What is required:
Copy all entries exactly, and wherever an entry holds a picture, leave that picture out.

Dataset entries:

+-------+

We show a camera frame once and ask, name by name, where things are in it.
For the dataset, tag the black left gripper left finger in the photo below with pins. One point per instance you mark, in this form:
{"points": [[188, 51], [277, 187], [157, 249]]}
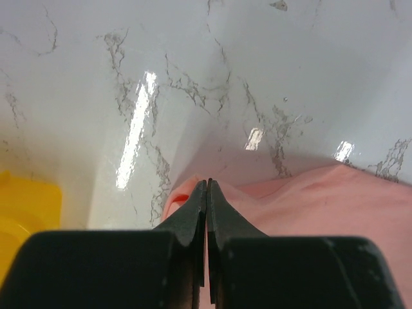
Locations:
{"points": [[158, 268]]}

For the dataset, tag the yellow plastic tray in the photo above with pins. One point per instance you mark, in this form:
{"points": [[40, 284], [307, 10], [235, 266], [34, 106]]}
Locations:
{"points": [[27, 207]]}

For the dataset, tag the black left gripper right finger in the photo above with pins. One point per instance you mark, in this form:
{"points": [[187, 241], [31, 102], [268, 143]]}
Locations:
{"points": [[249, 269]]}

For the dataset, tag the pink t shirt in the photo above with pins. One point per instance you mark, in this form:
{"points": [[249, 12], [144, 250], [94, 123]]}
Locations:
{"points": [[335, 200]]}

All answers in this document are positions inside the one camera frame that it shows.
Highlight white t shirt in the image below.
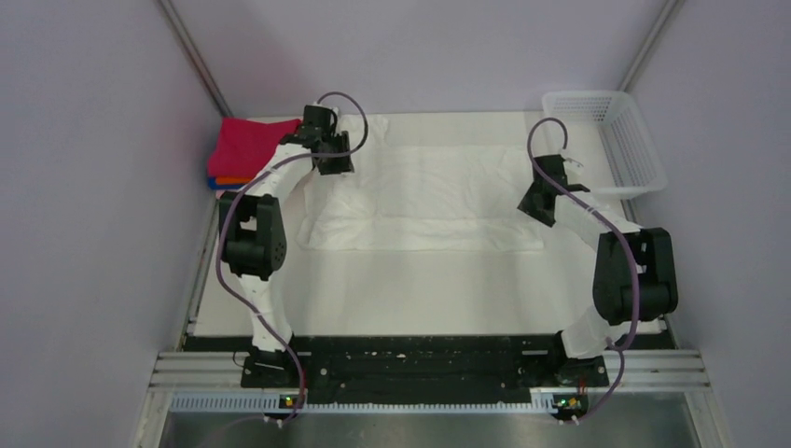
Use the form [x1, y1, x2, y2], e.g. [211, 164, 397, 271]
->
[297, 116, 544, 253]

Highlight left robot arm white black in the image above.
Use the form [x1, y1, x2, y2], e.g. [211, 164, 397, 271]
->
[215, 103, 356, 387]

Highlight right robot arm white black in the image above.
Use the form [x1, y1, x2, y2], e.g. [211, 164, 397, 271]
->
[518, 155, 678, 385]

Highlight folded crimson t shirt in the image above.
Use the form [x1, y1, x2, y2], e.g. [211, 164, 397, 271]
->
[206, 119, 301, 179]

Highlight white plastic basket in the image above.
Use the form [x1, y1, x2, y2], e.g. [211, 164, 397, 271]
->
[542, 91, 668, 200]

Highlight folded orange t shirt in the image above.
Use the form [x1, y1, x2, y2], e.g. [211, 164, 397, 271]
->
[214, 176, 252, 186]

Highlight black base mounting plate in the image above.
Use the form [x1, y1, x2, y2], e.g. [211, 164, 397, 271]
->
[241, 335, 609, 405]

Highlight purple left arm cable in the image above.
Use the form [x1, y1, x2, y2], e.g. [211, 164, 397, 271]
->
[214, 91, 370, 427]

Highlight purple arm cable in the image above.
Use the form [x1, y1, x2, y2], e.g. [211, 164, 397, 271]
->
[526, 117, 642, 425]
[214, 91, 370, 427]

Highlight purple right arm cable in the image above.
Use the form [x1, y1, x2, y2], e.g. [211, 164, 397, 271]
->
[526, 117, 642, 425]

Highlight white slotted cable duct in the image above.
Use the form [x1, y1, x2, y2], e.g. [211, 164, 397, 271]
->
[170, 392, 559, 415]

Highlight aluminium extrusion rail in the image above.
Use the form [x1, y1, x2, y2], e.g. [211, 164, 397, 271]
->
[148, 350, 711, 393]

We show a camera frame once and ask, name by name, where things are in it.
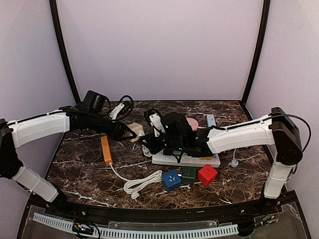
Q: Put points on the white power strip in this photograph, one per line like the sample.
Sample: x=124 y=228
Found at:
x=187 y=161

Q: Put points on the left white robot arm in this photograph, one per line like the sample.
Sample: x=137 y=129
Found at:
x=16 y=134

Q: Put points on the beige cube socket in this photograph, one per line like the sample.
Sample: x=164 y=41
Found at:
x=138 y=130

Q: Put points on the dark green cube socket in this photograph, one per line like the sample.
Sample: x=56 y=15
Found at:
x=188 y=175

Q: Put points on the white slotted cable duct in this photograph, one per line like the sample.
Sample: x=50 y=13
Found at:
x=109 y=233

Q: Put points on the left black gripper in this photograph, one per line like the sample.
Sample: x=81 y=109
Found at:
x=118 y=130

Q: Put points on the pink plug adapter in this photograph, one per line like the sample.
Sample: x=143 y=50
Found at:
x=193 y=123

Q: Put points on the red cube socket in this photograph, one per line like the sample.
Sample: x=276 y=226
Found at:
x=207 y=175

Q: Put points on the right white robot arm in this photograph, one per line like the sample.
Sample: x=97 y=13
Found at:
x=275 y=133

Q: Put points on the blue cube socket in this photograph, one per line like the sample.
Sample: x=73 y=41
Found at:
x=171 y=180

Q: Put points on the grey blue power strip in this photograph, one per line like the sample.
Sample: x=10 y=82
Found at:
x=210 y=120

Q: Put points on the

+-------+

Finished exercise:
We show a camera frame once and ask, name by name, where things are in it.
For the dataset, tag the black left gripper left finger in the photo below with pins. One point per instance you mark, in this form:
{"points": [[188, 51], [277, 187], [157, 249]]}
Locations:
{"points": [[158, 268]]}

For the dataset, tag the yellow plastic tray in the photo above with pins. One point per instance you mark, in this form:
{"points": [[40, 284], [307, 10], [235, 266], [34, 106]]}
Locations:
{"points": [[27, 207]]}

For the dataset, tag the black left gripper right finger in the photo above with pins. One point per instance you mark, in this form:
{"points": [[187, 241], [31, 102], [268, 143]]}
Locations:
{"points": [[249, 269]]}

For the dataset, tag the pink t shirt in the photo above with pins. One point per instance you mark, in this form:
{"points": [[249, 12], [144, 250], [94, 123]]}
Locations:
{"points": [[335, 200]]}

All answers in this document are positions inside the one camera frame that it shows.
Highlight white t shirt in the image below.
Use the form [x1, y1, x2, y2], e.g. [211, 164, 397, 271]
->
[297, 116, 544, 253]

Highlight left robot arm white black in the image above.
Use the form [x1, y1, x2, y2], e.g. [211, 164, 397, 271]
->
[215, 103, 356, 387]

Highlight right robot arm white black in the image above.
Use the form [x1, y1, x2, y2], e.g. [211, 164, 397, 271]
->
[518, 155, 678, 385]

Highlight folded crimson t shirt in the image above.
Use the form [x1, y1, x2, y2], e.g. [211, 164, 397, 271]
->
[206, 119, 301, 179]

Highlight white plastic basket in the image above.
Use the form [x1, y1, x2, y2], e.g. [211, 164, 397, 271]
->
[542, 91, 668, 200]

Highlight folded orange t shirt in the image above.
Use the form [x1, y1, x2, y2], e.g. [211, 164, 397, 271]
->
[214, 176, 252, 186]

Highlight black base mounting plate in the image above.
Use the form [x1, y1, x2, y2], e.g. [211, 164, 397, 271]
->
[241, 335, 609, 405]

Highlight purple left arm cable in the image above.
Use the form [x1, y1, x2, y2], e.g. [211, 164, 397, 271]
->
[214, 91, 370, 427]

Highlight purple arm cable in the image above.
Use the form [x1, y1, x2, y2], e.g. [211, 164, 397, 271]
->
[526, 117, 642, 425]
[214, 91, 370, 427]

Highlight purple right arm cable in the image above.
Use the form [x1, y1, x2, y2], e.g. [211, 164, 397, 271]
->
[526, 117, 642, 425]

Highlight white slotted cable duct in the image above.
Use the form [x1, y1, x2, y2], e.g. [211, 164, 397, 271]
->
[170, 392, 559, 415]

Highlight aluminium extrusion rail in the image above.
Use the form [x1, y1, x2, y2], e.g. [211, 164, 397, 271]
->
[148, 350, 711, 393]

We show a camera frame once and ask, name by name, where things are in it.
Q: Put points on the white power strip in this photograph, one per line like the sample.
Sample: x=124 y=228
Found at:
x=187 y=161

Q: Put points on the left white robot arm in this photograph, one per line like the sample.
Sample: x=137 y=129
Found at:
x=16 y=134

Q: Put points on the beige cube socket in this photograph, one per line like the sample.
Sample: x=164 y=41
Found at:
x=138 y=130

Q: Put points on the dark green cube socket in this photograph, one per line like the sample.
Sample: x=56 y=15
Found at:
x=188 y=175

Q: Put points on the white slotted cable duct in this photograph, one per line like the sample.
Sample: x=50 y=13
Found at:
x=109 y=233

Q: Put points on the left black gripper in this photograph, one per line like the sample.
Sample: x=81 y=109
Found at:
x=118 y=130

Q: Put points on the pink plug adapter in this photograph, one per line like the sample.
Sample: x=143 y=50
Found at:
x=193 y=123

Q: Put points on the red cube socket in this photograph, one per line like the sample.
Sample: x=276 y=226
Found at:
x=207 y=175

Q: Put points on the right white robot arm in this photograph, one per line like the sample.
Sample: x=97 y=13
Found at:
x=275 y=133

Q: Put points on the blue cube socket in this photograph, one per line like the sample.
Sample: x=73 y=41
Found at:
x=171 y=180

Q: Put points on the grey blue power strip in this photograph, one per line like the sample.
Sample: x=10 y=82
Found at:
x=210 y=120

Q: Put points on the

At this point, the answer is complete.